Return all of the data exactly as written, without the pictures.

*Available data:*
+ + + + + + +

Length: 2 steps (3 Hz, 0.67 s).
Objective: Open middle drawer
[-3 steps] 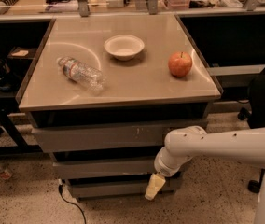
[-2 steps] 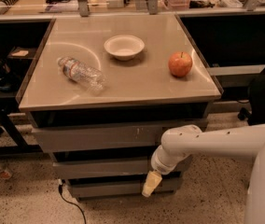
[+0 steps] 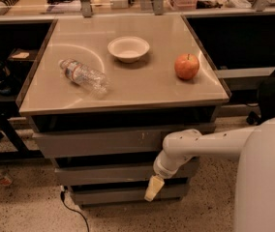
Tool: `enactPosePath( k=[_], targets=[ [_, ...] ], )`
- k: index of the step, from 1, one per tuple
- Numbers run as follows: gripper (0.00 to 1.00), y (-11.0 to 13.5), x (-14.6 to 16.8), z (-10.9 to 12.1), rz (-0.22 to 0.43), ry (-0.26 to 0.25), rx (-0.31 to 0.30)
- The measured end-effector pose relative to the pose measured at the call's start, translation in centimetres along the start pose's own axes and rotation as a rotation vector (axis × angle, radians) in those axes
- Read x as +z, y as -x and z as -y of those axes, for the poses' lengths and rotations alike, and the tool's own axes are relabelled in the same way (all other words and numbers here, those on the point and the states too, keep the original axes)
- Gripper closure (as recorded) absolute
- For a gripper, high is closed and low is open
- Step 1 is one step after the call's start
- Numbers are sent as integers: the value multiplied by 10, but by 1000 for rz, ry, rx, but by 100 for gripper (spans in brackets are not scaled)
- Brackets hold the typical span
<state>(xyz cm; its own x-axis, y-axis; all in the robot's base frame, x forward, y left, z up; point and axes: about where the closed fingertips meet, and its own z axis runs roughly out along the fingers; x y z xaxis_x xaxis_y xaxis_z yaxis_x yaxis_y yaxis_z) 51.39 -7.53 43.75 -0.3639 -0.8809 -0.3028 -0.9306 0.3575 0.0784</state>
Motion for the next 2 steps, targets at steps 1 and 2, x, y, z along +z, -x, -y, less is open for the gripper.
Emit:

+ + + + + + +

*Completed task:*
Length: 2 steps (3 Hz, 0.67 s).
Objective: Open middle drawer
[-3 steps] 
[-2 steps] 
[+0 steps] 
Tool: `enactPosePath( k=[_], targets=[ [_, ...] ], )`
- k: index of the step, from 1, one per tuple
- Numbers run as follows: gripper (0.00 to 1.00), y (-11.0 to 13.5), x (-14.6 to 16.8), z (-10.9 to 12.1), rz (-0.22 to 0.43), ry (-0.26 to 0.25), rx (-0.31 to 0.30)
- The measured end-effector pose relative to the pose measured at the call's start, translation in centimetres along the start pose's own axes and rotation as a rotation vector (axis × angle, radians) in those axes
- Read x as +z, y as -x and z as -y of those axes, for the poses' lengths and rotations alike, and the tool's own axes are relabelled in the same way (all other words and numbers here, those on the point and the states too, keep the original axes)
- Gripper closure (as recorded) absolute
- For a gripper, high is closed and low is open
- Step 1 is one step after the call's start
- Numbers are sent as integers: the value multiplied by 10, but by 1000 for rz, ry, rx, but by 100 for gripper (spans in brackets are not scaled)
- Brackets hold the typical span
<state>(xyz cm; its own x-axis, y-axis; all in the robot's base frame, x forward, y left, z up; point and axes: about where the closed fingertips meet, and its own z axis runs roughly out along the fingers; x y z xaxis_x xaxis_y xaxis_z yaxis_x yaxis_y yaxis_z) 51.39 -7.53 43.75 -0.3639 -0.8809 -0.3028 -0.9306 0.3575 0.0784</state>
Motion for the next 2 steps, targets at steps 1 and 2, x, y, z along +z, -x, -y, less is open for the gripper.
Emit:

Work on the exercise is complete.